Solid dispersion formulations of APST were prepared via the hot melt extrusion (HME) technique, utilizing copovidone (commercially known as Kollidon VA64) as the polymeric carrier. The selection of suitable polymeric carriers as well as surfactant was initially performed through phase solubility studies. The second-generation amorphous solid dispersion (ASD) was formulated with Kollidon VA64. Following this, the third-generation solid dispersions were engineered by choosing vitamin E TPGS as the surfactant carrier, a decision informed by comprehensive screening studies. The formulation of these batches employed a twin-screw configuration in the HME process. Design of Experiments (DoE) approach was utilized to ascertain the optimal ratio of drug: polymer: surfactant to achieve maximum solubility and dissolution enhancement. Drug release studies were conducted in 6.8 phosphate buffer solution. The developed formulations were subjected to a variety of characterization techniques to assess their properties. Stability studies were conducted for the final formulation over a period of up to three months.

Results

Based on the DoE studies, the optimized formulation was identified as APST with copovidone (Kollidon VA64) in a 1:5 ratio, supplemented with 3% vitamin E TPGS. Furthermore, PBBM in GastroPlus was utilized to simulate the in vivo behaviour of the optimized formulation.

Conclusion

The amorphous solid dispersion (ASD) of APST, developed via the HME technique, demonstrated a substantial enhancement in solubility, exhibiting an increase of up to 248-fold relative to the unprocessed drug over a 24-hour period. A noteworthy increase in the percentage of drug release during dissolution was observed in comparison to the pure drug.

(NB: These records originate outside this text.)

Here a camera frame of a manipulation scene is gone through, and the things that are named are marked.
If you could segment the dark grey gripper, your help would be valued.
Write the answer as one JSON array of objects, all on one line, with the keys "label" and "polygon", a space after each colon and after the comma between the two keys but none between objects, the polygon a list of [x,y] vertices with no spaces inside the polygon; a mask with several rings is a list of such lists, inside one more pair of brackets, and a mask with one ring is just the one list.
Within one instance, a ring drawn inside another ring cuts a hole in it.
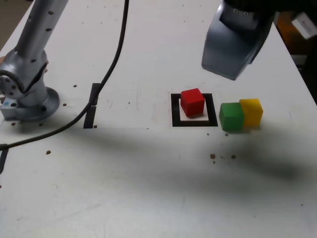
[{"label": "dark grey gripper", "polygon": [[236,80],[260,52],[273,20],[274,13],[241,11],[222,2],[207,32],[202,68]]}]

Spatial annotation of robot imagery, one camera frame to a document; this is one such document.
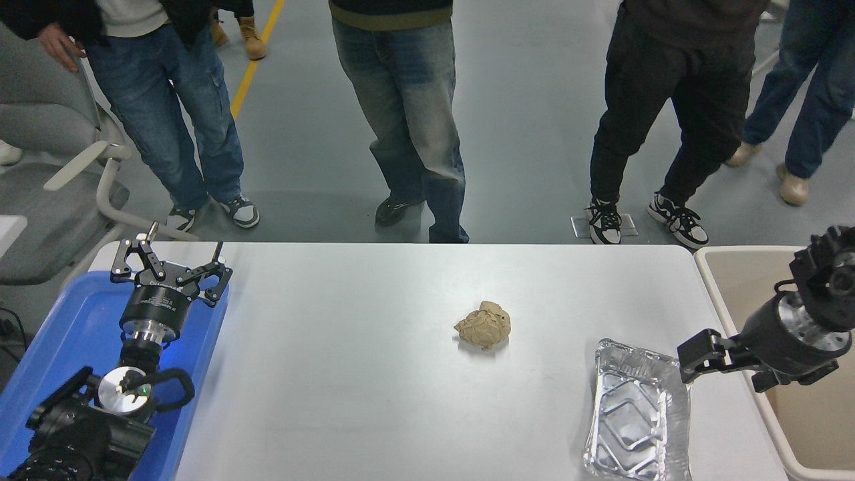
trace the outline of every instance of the person
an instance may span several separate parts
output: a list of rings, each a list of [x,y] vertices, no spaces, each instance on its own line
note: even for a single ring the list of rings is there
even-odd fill
[[[855,3],[851,0],[791,0],[778,62],[766,75],[746,120],[742,143],[727,165],[745,165],[760,151],[814,68],[784,162],[776,169],[781,178],[778,193],[790,205],[807,201],[808,180],[855,106]]]
[[[7,3],[0,11],[10,29],[38,37],[66,70],[77,72],[72,56],[89,58],[113,113],[172,198],[167,226],[190,229],[209,196],[238,227],[258,224],[241,191],[244,159],[207,0],[50,0],[38,10]],[[195,128],[201,172],[179,98]]]
[[[234,12],[234,20],[238,21],[238,25],[240,26],[240,36],[244,39],[246,56],[250,60],[261,60],[267,56],[267,47],[258,38],[256,10],[252,4],[252,0],[215,0],[212,4],[210,24],[211,38],[214,40],[215,46],[219,47],[228,43],[228,35],[222,29],[219,11],[220,9],[232,10]]]
[[[0,167],[9,167],[15,165],[21,160],[21,155],[24,152],[13,145],[0,140]]]
[[[377,139],[370,150],[389,187],[374,216],[399,222],[425,200],[433,243],[466,243],[465,176],[451,115],[452,0],[330,0],[339,60]]]
[[[768,0],[625,0],[605,70],[606,112],[591,155],[587,207],[593,242],[619,244],[617,201],[628,158],[671,99],[682,145],[647,212],[683,245],[709,238],[686,207],[740,142],[754,63],[754,31]]]

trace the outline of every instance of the black pants
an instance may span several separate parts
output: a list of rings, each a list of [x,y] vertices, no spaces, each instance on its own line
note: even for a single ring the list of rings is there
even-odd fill
[[[704,50],[664,44],[621,6],[606,57],[605,103],[591,156],[591,194],[620,198],[629,156],[671,99],[682,145],[660,190],[677,204],[694,195],[739,147],[754,64],[754,38]]]
[[[256,10],[252,6],[252,0],[214,0],[211,3],[218,9],[234,12],[234,18],[256,16]]]

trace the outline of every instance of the robotic arm
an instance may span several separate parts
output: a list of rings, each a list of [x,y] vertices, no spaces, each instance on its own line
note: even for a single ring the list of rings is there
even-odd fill
[[[681,376],[690,383],[712,371],[752,370],[754,390],[813,384],[838,368],[855,328],[855,228],[832,227],[795,253],[793,279],[730,338],[707,329],[677,348]],[[781,286],[795,284],[795,292]]]
[[[150,245],[156,230],[154,223],[148,234],[122,240],[110,271],[110,281],[134,283],[119,321],[117,367],[102,377],[89,366],[82,368],[35,409],[27,421],[35,431],[30,455],[9,474],[10,481],[127,480],[155,434],[149,421],[195,395],[185,371],[160,370],[163,344],[180,338],[194,300],[217,304],[232,270],[218,260],[222,243],[211,261],[196,269],[161,261]],[[133,278],[127,264],[132,254],[143,265]],[[199,283],[209,276],[218,283],[201,292]],[[183,390],[180,399],[154,397],[158,384],[173,379]]]

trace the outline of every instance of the brown paper
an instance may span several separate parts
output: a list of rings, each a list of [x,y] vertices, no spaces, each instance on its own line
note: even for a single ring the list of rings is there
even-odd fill
[[[510,334],[510,315],[495,302],[481,302],[478,311],[472,311],[454,329],[460,338],[470,344],[489,350]]]

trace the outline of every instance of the sneaker
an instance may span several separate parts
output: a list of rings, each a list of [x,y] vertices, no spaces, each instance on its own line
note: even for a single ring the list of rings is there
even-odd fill
[[[665,224],[680,243],[692,249],[700,249],[709,243],[706,231],[698,224],[700,216],[685,205],[677,205],[663,197],[661,193],[653,196],[653,202],[647,206],[651,217]]]
[[[621,243],[621,215],[617,213],[617,202],[591,199],[585,209],[588,215],[588,232],[594,244]]]
[[[232,222],[238,227],[249,229],[258,224],[259,216],[256,205],[244,197],[242,193],[228,202],[220,202],[220,205],[228,212]]]
[[[374,222],[383,227],[394,225],[404,218],[404,212],[407,210],[407,207],[419,205],[422,202],[398,202],[392,200],[392,197],[387,197],[377,206],[377,212],[374,214]]]
[[[0,166],[7,167],[15,165],[21,160],[23,151],[0,140]]]
[[[169,211],[169,215],[166,216],[166,226],[180,230],[181,232],[187,232],[196,222],[196,212],[196,209],[183,211],[177,207],[173,207]]]
[[[728,167],[742,167],[762,148],[763,144],[751,145],[742,142],[740,144],[740,148],[736,149],[734,155],[729,160],[725,161],[724,164]]]
[[[781,189],[778,193],[781,199],[790,205],[802,205],[807,201],[808,181],[801,177],[796,177],[787,169],[787,165],[782,163],[775,169],[778,177],[781,178]]]

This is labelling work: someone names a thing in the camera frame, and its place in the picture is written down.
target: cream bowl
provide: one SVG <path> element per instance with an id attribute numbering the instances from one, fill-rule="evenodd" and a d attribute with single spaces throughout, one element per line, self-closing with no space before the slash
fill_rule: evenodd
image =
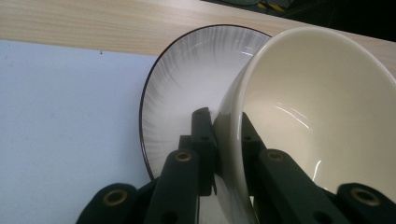
<path id="1" fill-rule="evenodd" d="M 289 153 L 320 187 L 362 183 L 396 200 L 396 84 L 366 49 L 325 28 L 285 31 L 235 79 L 215 120 L 219 198 L 255 223 L 241 152 L 242 113 L 264 144 Z"/>

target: brass screw insert
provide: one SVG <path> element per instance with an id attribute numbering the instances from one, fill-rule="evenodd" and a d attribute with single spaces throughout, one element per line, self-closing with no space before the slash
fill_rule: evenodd
<path id="1" fill-rule="evenodd" d="M 379 206 L 381 201 L 372 192 L 366 189 L 353 188 L 350 194 L 361 203 L 370 206 Z"/>
<path id="2" fill-rule="evenodd" d="M 189 161 L 191 158 L 192 155 L 189 152 L 179 152 L 175 156 L 175 160 L 177 161 Z"/>
<path id="3" fill-rule="evenodd" d="M 113 189 L 105 195 L 103 203 L 107 206 L 116 206 L 123 203 L 128 196 L 125 189 Z"/>
<path id="4" fill-rule="evenodd" d="M 285 160 L 285 157 L 279 152 L 268 152 L 267 156 L 268 156 L 269 159 L 271 159 L 273 161 L 283 161 L 283 160 Z"/>

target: screw hole
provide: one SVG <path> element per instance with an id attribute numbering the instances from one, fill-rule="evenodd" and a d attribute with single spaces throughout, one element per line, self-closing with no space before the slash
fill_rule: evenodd
<path id="1" fill-rule="evenodd" d="M 267 155 L 268 158 L 270 158 L 273 161 L 283 161 L 285 159 L 285 157 L 278 152 L 269 152 Z"/>
<path id="2" fill-rule="evenodd" d="M 123 203 L 128 196 L 128 193 L 124 189 L 114 189 L 105 195 L 103 203 L 107 206 L 116 206 Z"/>
<path id="3" fill-rule="evenodd" d="M 378 206 L 381 201 L 369 190 L 354 188 L 350 191 L 352 196 L 359 202 L 370 206 Z"/>
<path id="4" fill-rule="evenodd" d="M 161 216 L 162 224 L 174 224 L 177 222 L 177 214 L 175 212 L 165 212 Z"/>
<path id="5" fill-rule="evenodd" d="M 191 160 L 192 155 L 188 152 L 179 152 L 175 156 L 175 160 L 177 161 L 189 161 Z"/>
<path id="6" fill-rule="evenodd" d="M 324 212 L 319 212 L 319 211 L 315 212 L 314 219 L 317 223 L 320 223 L 320 224 L 331 224 L 332 223 L 332 218 Z"/>

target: wooden table
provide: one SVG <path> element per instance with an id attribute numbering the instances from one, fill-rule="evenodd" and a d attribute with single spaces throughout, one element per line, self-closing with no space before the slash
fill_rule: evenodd
<path id="1" fill-rule="evenodd" d="M 0 39 L 159 55 L 173 40 L 212 24 L 268 35 L 309 26 L 198 0 L 0 0 Z M 344 33 L 396 76 L 396 43 Z"/>

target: white plate
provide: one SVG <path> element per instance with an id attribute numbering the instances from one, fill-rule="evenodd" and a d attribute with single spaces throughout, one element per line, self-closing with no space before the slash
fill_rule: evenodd
<path id="1" fill-rule="evenodd" d="M 323 28 L 269 40 L 241 71 L 215 121 L 226 210 L 254 219 L 241 153 L 245 111 L 265 145 L 288 152 L 321 187 L 357 182 L 396 199 L 396 84 L 366 49 Z"/>
<path id="2" fill-rule="evenodd" d="M 151 177 L 160 175 L 179 137 L 191 134 L 191 113 L 221 99 L 240 70 L 270 37 L 245 27 L 219 25 L 172 43 L 152 67 L 140 106 L 142 148 Z M 201 199 L 201 223 L 226 223 L 215 197 Z"/>

The observed improvements in solubility and dissolution were corroborated through PBBM in GastroPlus, thereby suggesting a viable strategy for enhancing the oral bioavailability of APST. This investigation effectively illustrates the formulation of a third-generation ASD of APST, significantly ameliorating its solubility and pharmacokinetic parameters, and indicating potential for industrial-scale manufacturing.